- _TO DO_: Going through the data below, please show each line containing the string "wooden".

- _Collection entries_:
----

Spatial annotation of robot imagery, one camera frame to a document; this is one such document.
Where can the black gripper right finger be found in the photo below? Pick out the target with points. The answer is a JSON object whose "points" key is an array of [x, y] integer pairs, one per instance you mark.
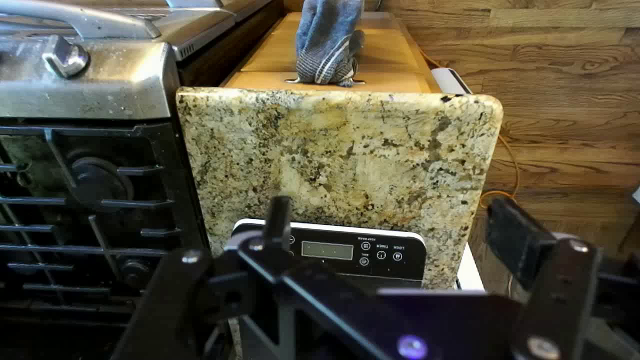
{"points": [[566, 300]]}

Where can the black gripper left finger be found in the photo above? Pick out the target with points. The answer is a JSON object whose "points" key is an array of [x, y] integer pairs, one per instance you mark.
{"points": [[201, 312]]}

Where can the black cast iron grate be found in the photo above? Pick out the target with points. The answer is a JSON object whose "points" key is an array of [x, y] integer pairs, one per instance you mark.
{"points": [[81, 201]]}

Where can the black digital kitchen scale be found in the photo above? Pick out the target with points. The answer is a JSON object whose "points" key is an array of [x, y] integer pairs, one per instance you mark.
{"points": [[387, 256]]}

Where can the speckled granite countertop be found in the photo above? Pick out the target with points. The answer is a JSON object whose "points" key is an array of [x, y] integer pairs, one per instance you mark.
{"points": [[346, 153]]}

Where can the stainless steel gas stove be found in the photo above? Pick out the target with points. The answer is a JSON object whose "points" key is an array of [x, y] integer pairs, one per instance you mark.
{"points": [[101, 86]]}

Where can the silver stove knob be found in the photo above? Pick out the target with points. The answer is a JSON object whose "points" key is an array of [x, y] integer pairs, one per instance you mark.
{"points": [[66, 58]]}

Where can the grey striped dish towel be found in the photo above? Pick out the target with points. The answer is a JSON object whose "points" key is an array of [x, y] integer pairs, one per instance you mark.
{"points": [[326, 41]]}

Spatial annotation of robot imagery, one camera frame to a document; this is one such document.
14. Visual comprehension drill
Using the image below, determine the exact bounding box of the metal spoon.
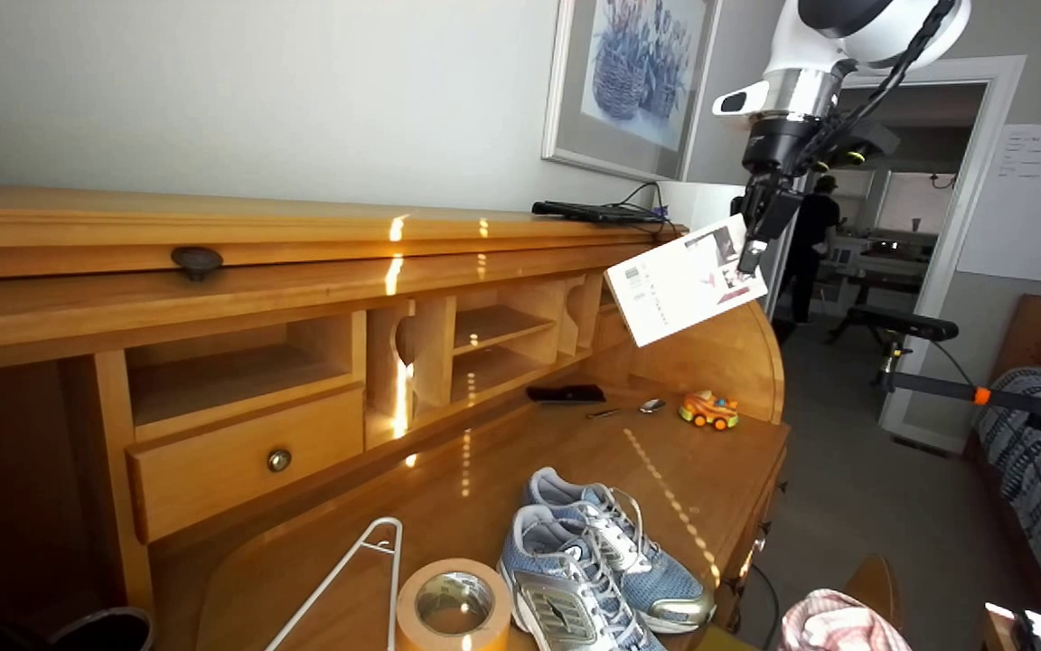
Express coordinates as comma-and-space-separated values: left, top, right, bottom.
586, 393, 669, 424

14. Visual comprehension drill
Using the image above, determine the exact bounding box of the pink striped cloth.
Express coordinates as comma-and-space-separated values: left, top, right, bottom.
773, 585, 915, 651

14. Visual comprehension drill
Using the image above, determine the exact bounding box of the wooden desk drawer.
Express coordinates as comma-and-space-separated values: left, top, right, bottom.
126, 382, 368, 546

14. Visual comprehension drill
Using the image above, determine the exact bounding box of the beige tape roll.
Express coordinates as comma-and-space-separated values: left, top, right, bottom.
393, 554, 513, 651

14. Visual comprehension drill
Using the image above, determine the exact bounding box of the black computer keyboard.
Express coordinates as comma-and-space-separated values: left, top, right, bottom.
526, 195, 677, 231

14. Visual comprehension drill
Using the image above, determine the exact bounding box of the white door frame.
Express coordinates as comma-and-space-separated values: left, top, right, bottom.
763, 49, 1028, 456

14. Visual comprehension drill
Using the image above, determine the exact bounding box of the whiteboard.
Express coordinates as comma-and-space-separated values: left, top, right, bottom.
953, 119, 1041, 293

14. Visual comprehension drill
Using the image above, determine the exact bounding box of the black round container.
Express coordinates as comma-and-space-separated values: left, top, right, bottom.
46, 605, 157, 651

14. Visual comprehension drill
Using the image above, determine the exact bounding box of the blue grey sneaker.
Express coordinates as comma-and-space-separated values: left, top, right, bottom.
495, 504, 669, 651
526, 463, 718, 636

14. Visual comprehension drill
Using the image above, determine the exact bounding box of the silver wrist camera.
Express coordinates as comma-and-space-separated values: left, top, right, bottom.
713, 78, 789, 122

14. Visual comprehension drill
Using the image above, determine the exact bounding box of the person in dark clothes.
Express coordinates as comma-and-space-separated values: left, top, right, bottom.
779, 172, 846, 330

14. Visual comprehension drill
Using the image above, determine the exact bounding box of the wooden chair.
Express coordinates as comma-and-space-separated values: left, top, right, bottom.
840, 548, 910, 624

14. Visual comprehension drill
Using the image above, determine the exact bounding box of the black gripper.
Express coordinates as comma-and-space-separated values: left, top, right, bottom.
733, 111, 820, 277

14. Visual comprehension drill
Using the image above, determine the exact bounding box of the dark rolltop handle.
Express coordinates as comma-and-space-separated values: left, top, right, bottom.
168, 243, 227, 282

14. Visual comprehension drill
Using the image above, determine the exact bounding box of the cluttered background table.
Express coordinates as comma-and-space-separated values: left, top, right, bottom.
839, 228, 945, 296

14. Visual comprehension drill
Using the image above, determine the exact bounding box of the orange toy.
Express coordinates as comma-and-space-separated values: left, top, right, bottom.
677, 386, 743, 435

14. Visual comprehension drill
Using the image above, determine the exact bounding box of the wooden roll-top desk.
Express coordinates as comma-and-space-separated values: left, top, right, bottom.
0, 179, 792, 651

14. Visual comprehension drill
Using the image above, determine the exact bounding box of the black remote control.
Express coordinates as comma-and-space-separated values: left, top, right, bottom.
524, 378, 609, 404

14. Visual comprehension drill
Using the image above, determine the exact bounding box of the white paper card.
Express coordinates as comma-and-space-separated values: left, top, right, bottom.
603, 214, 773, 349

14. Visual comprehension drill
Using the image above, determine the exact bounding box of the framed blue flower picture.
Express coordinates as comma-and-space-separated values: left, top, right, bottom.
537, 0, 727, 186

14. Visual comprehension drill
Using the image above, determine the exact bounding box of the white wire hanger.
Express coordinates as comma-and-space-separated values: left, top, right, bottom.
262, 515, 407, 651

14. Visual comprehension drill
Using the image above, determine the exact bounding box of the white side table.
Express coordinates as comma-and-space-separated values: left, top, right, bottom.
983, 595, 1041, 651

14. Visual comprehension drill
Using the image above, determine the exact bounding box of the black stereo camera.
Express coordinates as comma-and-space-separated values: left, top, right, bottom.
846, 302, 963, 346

----

- _THE ANSWER_:
Using the image above, determine the exact bounding box of the wooden desk drawer.
Using the image above, determine the exact bounding box of the wooden chair.
Using the image above, determine the exact bounding box of the wooden roll-top desk.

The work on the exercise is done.